L’architecture juridique et diplomatique bissau-guinéenne est l’épicentre d’une confrontation directe avec l’ex-puissance coloniale et d’une introspection constitutionnelle d’une rare intensité. Le 10 juin 2026, le Conseil National de Transition a émis un communiqué diplomatique qualifié d'”avertissement final” à l’encontre du gouvernement portugais.
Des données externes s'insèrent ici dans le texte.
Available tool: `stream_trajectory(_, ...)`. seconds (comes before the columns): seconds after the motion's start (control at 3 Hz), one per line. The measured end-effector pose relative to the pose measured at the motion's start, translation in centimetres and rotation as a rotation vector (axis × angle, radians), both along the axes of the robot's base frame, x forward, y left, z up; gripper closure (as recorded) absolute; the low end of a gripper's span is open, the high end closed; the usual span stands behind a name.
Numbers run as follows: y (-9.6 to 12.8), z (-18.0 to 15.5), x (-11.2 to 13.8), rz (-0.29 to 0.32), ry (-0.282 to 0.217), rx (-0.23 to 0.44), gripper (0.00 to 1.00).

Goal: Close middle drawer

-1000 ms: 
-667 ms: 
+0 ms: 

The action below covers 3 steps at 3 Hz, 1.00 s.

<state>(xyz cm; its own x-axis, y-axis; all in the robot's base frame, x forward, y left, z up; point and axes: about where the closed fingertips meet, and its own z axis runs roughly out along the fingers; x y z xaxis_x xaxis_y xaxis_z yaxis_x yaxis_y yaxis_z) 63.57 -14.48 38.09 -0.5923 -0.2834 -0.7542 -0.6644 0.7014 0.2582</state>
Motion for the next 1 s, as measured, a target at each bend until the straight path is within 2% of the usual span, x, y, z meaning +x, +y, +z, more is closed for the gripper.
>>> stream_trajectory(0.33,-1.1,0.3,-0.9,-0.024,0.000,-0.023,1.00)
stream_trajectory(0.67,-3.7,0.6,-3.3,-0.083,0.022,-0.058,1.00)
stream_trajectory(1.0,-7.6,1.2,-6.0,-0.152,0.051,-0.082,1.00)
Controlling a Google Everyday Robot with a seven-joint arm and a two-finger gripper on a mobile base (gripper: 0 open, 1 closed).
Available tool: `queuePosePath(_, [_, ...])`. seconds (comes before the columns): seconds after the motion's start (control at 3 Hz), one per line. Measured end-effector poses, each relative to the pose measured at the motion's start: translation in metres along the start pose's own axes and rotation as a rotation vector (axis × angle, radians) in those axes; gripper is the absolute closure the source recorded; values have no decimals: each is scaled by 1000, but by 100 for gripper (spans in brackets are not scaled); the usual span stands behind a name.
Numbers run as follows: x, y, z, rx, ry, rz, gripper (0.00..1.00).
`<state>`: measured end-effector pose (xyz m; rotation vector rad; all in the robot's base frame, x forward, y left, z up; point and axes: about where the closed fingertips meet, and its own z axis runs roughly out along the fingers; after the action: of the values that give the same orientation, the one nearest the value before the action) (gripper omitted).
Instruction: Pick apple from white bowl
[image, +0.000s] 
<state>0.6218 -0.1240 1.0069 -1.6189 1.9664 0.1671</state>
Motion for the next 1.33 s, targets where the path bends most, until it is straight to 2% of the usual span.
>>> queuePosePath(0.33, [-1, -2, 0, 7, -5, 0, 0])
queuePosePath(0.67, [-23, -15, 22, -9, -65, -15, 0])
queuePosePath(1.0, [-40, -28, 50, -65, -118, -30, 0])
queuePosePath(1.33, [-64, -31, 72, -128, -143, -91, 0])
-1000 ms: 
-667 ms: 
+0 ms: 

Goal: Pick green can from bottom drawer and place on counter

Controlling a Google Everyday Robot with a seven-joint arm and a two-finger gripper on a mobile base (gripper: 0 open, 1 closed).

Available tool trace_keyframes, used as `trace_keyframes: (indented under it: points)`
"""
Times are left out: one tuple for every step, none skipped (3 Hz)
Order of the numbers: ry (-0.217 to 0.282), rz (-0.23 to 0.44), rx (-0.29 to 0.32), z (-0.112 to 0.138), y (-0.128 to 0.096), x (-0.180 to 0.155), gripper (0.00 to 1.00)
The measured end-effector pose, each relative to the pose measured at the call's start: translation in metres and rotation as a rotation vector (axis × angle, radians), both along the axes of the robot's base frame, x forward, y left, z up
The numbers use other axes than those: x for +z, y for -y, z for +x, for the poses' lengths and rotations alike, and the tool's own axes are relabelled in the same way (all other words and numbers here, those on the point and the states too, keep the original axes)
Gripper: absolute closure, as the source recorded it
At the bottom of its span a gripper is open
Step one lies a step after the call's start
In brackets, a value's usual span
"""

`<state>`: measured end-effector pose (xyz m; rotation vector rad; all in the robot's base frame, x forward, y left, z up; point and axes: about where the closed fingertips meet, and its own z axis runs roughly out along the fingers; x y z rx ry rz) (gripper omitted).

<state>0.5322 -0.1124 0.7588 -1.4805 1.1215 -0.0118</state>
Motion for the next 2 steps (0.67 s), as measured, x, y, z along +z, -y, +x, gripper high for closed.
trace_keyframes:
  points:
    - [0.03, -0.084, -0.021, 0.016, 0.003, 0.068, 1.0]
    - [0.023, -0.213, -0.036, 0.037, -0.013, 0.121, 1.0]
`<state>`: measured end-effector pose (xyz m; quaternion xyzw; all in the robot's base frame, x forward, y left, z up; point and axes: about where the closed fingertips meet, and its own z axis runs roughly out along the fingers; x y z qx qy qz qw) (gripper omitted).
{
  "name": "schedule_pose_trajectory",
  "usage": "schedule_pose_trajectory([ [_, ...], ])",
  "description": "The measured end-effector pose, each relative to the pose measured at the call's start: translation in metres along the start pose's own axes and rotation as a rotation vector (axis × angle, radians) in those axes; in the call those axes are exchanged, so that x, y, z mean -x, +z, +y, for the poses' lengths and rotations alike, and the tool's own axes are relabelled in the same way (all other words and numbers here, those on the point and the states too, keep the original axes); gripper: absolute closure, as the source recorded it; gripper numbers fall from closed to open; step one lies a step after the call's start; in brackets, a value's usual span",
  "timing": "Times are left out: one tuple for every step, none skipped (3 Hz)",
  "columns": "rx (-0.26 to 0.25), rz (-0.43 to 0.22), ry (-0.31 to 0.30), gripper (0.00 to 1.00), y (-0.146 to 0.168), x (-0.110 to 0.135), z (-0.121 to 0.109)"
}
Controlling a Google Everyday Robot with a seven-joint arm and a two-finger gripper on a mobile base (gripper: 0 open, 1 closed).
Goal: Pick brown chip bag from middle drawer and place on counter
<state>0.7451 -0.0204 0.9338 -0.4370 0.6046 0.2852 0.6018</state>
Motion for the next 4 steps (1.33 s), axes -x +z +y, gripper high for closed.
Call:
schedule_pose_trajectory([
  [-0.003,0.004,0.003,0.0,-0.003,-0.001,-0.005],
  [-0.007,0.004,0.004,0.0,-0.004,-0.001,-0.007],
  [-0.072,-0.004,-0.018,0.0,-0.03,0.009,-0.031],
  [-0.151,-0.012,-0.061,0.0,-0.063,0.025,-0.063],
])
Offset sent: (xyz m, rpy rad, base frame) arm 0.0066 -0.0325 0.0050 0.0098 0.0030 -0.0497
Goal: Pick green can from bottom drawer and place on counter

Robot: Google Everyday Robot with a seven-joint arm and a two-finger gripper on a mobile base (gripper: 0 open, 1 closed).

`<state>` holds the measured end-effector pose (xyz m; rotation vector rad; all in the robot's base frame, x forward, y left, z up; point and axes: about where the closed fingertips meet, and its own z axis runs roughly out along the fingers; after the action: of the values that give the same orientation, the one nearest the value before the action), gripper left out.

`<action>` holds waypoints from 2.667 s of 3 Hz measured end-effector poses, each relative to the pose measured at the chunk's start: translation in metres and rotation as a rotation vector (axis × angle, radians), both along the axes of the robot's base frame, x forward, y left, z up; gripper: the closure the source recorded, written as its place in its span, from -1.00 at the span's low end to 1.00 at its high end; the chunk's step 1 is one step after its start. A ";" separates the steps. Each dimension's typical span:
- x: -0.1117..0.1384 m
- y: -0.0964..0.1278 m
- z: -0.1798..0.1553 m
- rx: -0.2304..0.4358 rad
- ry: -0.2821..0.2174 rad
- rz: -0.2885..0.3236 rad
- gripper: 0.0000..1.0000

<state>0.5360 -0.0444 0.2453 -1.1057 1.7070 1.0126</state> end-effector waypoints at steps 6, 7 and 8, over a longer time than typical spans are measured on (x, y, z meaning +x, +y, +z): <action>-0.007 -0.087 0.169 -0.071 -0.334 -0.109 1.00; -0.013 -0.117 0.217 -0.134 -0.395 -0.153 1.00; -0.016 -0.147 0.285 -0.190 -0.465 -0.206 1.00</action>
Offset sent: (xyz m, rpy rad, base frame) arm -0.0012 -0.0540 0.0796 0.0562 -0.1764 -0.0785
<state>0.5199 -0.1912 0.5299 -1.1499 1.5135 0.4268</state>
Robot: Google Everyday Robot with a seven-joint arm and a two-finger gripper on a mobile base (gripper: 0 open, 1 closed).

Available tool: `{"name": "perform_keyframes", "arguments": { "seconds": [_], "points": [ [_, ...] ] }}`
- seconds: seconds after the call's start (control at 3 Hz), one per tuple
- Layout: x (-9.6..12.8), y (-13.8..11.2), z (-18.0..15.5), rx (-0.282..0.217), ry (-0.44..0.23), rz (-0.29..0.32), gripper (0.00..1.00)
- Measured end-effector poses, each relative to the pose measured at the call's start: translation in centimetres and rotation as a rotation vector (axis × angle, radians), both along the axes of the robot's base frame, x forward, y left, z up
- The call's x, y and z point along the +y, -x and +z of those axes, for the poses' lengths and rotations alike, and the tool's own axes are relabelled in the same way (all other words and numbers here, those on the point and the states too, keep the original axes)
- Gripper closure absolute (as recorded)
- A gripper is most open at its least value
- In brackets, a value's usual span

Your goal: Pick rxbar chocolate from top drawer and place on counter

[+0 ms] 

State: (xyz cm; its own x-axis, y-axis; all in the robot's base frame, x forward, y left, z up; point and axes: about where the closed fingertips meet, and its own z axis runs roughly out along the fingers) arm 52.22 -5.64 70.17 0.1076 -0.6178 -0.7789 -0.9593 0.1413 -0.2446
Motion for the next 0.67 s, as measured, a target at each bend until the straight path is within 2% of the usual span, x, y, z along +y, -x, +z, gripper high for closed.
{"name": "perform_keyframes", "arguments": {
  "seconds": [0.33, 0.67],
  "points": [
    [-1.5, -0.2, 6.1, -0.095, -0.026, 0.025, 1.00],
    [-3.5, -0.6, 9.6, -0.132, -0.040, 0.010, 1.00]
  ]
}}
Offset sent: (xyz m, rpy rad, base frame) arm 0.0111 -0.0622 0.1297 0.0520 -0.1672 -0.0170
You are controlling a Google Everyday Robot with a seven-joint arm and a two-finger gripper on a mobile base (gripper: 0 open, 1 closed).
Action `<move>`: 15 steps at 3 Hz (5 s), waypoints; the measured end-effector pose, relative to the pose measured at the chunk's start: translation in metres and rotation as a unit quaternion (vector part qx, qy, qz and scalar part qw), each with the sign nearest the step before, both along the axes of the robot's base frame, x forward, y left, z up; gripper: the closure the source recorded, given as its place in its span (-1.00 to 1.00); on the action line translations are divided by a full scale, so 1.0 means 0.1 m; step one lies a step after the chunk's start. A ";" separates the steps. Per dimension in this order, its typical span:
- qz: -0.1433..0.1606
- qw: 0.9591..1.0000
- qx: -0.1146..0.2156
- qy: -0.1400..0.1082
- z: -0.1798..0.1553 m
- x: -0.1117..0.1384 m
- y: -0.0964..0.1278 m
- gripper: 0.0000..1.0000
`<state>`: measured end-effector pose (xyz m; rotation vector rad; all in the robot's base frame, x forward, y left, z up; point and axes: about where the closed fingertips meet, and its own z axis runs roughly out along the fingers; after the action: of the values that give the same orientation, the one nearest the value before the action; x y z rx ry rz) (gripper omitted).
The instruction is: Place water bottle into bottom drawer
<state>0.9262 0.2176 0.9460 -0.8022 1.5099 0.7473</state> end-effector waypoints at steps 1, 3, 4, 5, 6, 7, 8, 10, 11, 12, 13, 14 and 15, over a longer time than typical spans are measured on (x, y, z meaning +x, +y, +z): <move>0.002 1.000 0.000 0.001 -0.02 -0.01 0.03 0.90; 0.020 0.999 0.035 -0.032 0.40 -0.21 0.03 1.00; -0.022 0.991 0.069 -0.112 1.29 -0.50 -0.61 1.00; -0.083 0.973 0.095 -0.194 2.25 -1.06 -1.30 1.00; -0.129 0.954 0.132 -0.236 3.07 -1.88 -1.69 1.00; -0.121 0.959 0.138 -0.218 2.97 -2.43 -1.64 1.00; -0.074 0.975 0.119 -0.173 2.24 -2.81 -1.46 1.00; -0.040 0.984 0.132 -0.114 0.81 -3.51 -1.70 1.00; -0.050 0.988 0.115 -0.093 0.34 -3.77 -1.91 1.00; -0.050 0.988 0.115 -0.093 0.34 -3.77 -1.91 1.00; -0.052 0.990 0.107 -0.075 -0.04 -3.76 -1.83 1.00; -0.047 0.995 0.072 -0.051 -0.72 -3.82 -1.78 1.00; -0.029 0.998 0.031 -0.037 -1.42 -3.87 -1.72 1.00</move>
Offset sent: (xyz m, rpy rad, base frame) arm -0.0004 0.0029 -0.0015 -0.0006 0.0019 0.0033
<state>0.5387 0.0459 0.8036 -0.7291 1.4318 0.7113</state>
Réagissant aux déclarations du Ministre portugais des Affaires Étrangères liant la levée de suspension de la CPLP à la libération de l’opposant Domingos Simões Pereira, Bissau a fustigé une “ingérence récurrente et un paternalisme néocolonial”, brandissant la menace de “sévères conséquences sur les relations bilatérales” et fustigeant la décadence du système judiciaire portugais (citant le “Caso Sócrates”).
Sur le plan de l’information judiciaire interne, un séisme procédural s’est produit le 11 juin : le Tribunal Militaire Régional de Bissau, sous la pression des avocats de M. Simões Pereira, a formellement saisi la Cour Suprême de Justice pour qu’elle clarifie la constitutionnalité de sa compétence à juger un civil pour une allégation de tentative de coup d’État. Le 1er juin, sur un front plus technique de souveraineté, le gouvernement a lancé le 4ème Recensement Général de la Population (RGPH-4), qualifié d'”armada de savoir au service de la vérité statistique” par les officiels.
Cette séquence est la quintessence de la dynamique souverainiste : le rejet absolu de l’extra-territorialité morale de Lisbonne d’une part, et la démonstration que les mécanismes de freins et contrepoids de la justice bissau-guinéenne fonctionnent même sous un régime d’exception d’autre part. L’État de droit résiste de l’intérieur.